Support for these camps was surprisingly widespread in America, but that’s because the public was largely misinformed. The people were told that alien Japanese residents were being rounded up, when in fact most detainees were American citizens. The public also didn’t know about the overcrowded conditions in the camps, or how many assets were seized from the people who were kept there.

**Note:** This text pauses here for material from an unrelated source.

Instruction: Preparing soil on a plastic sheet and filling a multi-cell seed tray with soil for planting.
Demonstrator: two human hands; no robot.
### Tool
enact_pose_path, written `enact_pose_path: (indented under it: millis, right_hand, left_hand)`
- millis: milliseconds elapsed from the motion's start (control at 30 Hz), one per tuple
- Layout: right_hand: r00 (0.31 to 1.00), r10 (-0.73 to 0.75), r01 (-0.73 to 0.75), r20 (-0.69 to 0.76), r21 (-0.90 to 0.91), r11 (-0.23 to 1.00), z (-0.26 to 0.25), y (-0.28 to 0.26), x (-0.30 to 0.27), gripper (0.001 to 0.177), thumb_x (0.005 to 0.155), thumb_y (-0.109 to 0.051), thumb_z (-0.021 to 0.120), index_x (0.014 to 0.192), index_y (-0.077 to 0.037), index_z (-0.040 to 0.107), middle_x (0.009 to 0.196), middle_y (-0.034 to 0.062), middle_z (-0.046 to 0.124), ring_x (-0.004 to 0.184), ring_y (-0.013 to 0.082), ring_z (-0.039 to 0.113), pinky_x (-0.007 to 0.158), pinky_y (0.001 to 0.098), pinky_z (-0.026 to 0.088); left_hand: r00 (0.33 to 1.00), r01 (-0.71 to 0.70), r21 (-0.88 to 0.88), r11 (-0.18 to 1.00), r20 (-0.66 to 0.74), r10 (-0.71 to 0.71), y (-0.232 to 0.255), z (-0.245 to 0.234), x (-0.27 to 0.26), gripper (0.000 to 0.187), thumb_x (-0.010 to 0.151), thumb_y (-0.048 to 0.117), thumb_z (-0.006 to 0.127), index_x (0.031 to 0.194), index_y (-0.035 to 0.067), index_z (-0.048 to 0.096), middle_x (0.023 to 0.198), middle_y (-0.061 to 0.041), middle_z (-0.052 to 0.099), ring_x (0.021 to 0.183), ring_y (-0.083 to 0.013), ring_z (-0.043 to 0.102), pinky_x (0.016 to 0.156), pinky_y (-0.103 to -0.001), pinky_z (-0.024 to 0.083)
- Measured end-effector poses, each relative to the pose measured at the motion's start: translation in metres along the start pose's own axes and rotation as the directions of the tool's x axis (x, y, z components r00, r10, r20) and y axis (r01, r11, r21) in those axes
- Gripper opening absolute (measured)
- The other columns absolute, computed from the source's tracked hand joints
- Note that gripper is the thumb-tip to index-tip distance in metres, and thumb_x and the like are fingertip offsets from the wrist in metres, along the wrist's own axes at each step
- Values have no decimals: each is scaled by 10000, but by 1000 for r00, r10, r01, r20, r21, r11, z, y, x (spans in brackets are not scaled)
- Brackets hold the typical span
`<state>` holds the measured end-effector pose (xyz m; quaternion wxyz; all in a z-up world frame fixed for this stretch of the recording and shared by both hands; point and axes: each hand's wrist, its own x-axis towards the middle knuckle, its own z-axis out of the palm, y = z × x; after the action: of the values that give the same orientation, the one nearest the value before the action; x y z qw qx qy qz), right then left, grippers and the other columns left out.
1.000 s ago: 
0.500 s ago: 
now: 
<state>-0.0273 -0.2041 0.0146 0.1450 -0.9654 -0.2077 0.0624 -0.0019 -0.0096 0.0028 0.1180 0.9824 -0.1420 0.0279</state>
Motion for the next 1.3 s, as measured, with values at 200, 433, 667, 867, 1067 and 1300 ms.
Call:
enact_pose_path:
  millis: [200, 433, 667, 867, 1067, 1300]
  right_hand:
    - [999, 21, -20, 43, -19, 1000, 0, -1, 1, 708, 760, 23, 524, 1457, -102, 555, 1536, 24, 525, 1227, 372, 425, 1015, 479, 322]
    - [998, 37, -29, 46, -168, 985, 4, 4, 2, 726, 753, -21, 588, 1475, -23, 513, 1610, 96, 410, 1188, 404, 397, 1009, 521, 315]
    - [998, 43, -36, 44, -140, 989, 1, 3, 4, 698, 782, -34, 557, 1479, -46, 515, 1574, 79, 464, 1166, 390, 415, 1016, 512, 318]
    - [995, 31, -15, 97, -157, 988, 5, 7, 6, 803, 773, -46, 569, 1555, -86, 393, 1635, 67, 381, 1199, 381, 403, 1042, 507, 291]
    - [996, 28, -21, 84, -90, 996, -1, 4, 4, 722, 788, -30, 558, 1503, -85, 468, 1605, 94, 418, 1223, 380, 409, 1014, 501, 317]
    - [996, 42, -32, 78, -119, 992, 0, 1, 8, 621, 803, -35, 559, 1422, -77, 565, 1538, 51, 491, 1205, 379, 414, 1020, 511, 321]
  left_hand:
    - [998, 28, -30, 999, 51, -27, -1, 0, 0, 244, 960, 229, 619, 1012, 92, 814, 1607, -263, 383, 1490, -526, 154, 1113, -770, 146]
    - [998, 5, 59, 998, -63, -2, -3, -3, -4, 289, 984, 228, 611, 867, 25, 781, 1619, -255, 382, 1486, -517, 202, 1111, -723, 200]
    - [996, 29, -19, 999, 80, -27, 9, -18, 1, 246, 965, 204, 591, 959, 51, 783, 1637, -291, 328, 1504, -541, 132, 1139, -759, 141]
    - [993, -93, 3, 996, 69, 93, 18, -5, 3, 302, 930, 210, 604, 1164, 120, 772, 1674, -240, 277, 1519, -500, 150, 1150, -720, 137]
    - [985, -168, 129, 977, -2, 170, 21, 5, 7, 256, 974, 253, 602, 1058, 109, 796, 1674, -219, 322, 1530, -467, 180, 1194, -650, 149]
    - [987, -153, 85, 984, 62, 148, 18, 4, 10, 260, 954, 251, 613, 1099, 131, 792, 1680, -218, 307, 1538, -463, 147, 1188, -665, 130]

President Ford finally apologized to Japanese Americans in 1976 and admitted that the camps were not in keeping with American principles. In 1988, Congress authorized the payment of reparations to those who were detained.
2. Project Sunshine – Collecting Human Tissue From Dead Babies
The truth about Project Sunshine, a top-secret federal government mission, didn’t come out until 1995. It started in the 1950s, when Dr. Willard Libby spoke at a meeting of the Atomic Energy Commission. He said there were gaps in the data because it is so difficult to get human samples to study. That’s how Project Sunshine was launched, and the U.S. government began collecting human tissue from deceased people — without asking their next of kin. Mainly, the collected the tissue of deceased infants. The Commission was well aware of the nature of these collections and all the ethical implications therein. Libby received the Nobel Prize in Chemistry in 1960 for developing the dating method that uses Carbon-14. Classified documents released under the Clinton Administration revealed the true nature of Project Sunshine decades after it ended.
“I am not a crook,” Richard Nixon famously declared in 1972. Two years later, he was resigning as President of the United States, a complete disgrace. Nixon vehemently denied any involvement with the Watergate break-in after several people were arrested inside the offices of the Democratic National Committee. They were not regular thieves. They had known connections to Nixon’s reelection campaign, and they were stealing documents and tapping phones. Nixon lied about the crime and tried to cover it up in a variety of ways. He even tried to get the CIA to interfere with the FBI investigation into the break-in. Nixon finally had to leave the Oval Office in 1974 rather than face certain impeachment. You can consider that to be an admission of guilt. Everyone else does.